Exercise requirements:
For the listing below, return the line containing "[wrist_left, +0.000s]", the line containing "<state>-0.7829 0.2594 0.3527", and all lines in between, exactly as written and nothing else.
Collected material Block Start
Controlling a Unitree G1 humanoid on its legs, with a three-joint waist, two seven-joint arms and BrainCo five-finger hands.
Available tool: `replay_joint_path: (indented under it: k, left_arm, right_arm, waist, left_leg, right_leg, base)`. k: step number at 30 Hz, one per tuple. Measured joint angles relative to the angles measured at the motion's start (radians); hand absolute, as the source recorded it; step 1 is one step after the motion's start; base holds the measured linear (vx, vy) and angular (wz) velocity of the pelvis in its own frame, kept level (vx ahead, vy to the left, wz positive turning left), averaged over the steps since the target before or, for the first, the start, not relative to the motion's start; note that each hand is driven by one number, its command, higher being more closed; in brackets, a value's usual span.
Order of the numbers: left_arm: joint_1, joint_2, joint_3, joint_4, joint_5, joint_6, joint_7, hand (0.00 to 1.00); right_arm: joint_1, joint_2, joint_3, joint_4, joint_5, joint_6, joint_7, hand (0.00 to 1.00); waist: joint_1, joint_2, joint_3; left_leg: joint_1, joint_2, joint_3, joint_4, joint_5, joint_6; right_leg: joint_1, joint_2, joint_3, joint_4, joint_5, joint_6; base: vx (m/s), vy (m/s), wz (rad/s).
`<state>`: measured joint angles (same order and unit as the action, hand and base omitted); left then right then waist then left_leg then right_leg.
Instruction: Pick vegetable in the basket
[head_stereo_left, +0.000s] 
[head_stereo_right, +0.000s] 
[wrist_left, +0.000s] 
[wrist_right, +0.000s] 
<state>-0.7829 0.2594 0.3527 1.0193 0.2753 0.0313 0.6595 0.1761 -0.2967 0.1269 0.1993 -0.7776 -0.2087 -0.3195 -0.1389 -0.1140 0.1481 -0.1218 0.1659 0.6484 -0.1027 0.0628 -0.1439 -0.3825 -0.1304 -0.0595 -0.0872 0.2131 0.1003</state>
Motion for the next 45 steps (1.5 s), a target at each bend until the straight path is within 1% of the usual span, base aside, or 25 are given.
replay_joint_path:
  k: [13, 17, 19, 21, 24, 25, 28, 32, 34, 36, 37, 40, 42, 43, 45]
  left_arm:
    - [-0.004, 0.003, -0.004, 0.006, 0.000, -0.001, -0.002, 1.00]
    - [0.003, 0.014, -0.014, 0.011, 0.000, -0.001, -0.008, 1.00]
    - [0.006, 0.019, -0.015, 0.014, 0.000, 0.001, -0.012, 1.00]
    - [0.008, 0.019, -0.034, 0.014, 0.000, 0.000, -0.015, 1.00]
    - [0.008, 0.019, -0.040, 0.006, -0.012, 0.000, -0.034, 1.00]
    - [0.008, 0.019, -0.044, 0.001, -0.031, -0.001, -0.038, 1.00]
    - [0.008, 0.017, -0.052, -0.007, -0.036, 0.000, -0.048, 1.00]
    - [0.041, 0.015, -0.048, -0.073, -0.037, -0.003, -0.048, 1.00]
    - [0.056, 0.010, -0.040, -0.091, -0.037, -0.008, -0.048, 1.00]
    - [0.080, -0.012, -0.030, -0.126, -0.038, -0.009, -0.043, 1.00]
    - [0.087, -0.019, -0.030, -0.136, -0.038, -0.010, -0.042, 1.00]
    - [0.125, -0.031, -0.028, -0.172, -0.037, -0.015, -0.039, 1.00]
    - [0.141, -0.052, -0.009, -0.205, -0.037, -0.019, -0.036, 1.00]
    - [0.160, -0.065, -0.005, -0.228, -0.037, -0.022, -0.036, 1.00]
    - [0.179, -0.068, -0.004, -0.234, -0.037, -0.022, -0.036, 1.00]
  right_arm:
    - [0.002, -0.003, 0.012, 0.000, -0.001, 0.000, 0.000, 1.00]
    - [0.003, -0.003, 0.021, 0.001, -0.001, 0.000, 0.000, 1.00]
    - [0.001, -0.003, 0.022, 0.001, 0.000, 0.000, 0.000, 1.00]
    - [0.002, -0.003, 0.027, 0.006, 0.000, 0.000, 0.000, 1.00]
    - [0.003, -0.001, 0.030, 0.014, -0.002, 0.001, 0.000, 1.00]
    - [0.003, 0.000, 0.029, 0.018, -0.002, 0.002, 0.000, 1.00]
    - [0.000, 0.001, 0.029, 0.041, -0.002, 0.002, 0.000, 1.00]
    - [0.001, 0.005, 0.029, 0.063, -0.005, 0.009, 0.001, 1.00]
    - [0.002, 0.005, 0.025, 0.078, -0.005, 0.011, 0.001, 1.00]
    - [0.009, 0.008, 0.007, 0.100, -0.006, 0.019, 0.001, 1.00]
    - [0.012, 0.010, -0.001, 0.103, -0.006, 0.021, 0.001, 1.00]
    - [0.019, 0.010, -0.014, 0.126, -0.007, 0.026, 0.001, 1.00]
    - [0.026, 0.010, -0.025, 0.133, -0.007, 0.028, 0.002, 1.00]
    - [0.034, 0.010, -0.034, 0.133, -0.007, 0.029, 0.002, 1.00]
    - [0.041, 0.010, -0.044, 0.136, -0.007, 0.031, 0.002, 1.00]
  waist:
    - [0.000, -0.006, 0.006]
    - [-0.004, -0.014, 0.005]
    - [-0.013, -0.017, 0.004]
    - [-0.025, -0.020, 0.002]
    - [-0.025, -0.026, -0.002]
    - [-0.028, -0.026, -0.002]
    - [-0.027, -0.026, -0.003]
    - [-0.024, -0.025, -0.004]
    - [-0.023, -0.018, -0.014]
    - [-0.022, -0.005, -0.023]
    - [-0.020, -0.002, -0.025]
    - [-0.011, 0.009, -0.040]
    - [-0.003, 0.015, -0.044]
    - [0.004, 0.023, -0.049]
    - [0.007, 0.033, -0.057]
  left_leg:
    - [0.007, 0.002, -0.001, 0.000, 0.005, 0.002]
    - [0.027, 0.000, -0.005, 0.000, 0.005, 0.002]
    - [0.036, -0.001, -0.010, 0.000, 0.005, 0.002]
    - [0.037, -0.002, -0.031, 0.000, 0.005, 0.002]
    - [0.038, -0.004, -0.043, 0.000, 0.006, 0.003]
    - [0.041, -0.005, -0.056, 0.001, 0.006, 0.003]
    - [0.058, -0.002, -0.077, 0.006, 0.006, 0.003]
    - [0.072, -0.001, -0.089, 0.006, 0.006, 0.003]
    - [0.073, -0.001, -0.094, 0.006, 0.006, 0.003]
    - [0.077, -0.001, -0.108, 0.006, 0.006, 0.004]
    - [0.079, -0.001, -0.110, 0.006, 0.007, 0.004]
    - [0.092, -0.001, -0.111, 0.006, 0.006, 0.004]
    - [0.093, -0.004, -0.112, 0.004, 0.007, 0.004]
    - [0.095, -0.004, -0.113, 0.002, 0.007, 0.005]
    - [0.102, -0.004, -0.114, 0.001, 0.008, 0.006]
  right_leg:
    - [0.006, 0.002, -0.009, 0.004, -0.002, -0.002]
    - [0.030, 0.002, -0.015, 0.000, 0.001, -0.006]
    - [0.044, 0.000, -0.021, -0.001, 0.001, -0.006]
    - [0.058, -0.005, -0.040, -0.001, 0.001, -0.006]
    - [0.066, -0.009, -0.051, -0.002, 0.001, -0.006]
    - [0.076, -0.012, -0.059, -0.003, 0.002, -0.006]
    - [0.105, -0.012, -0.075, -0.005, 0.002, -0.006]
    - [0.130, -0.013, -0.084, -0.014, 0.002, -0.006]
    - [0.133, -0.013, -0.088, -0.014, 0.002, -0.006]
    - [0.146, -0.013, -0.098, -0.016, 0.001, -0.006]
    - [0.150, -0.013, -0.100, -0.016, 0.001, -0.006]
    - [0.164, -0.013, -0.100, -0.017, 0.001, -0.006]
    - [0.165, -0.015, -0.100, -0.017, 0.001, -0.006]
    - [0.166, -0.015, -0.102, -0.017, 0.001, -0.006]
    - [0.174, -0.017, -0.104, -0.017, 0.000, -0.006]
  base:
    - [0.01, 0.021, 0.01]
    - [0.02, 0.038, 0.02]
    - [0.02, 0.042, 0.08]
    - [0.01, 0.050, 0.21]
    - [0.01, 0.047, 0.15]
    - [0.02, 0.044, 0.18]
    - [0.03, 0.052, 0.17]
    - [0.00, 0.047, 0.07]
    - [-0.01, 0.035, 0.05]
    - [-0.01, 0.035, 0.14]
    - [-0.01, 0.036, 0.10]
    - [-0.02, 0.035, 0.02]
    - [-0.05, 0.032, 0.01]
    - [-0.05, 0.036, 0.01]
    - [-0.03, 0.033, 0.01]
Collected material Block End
Exercise solution:
[wrist_left, +0.000s] 
[wrist_right, +0.000s] 
<state>-0.7829 0.2594 0.3527 1.0193 0.2753 0.0313 0.6595 0.1761 -0.2967 0.1269 0.1993 -0.7776 -0.2087 -0.3195 -0.1389 -0.1140 0.1481 -0.1218 0.1659 0.6484 -0.1027 0.0628 -0.1439 -0.3825 -0.1304 -0.0595 -0.0872 0.2131 0.1003</state>

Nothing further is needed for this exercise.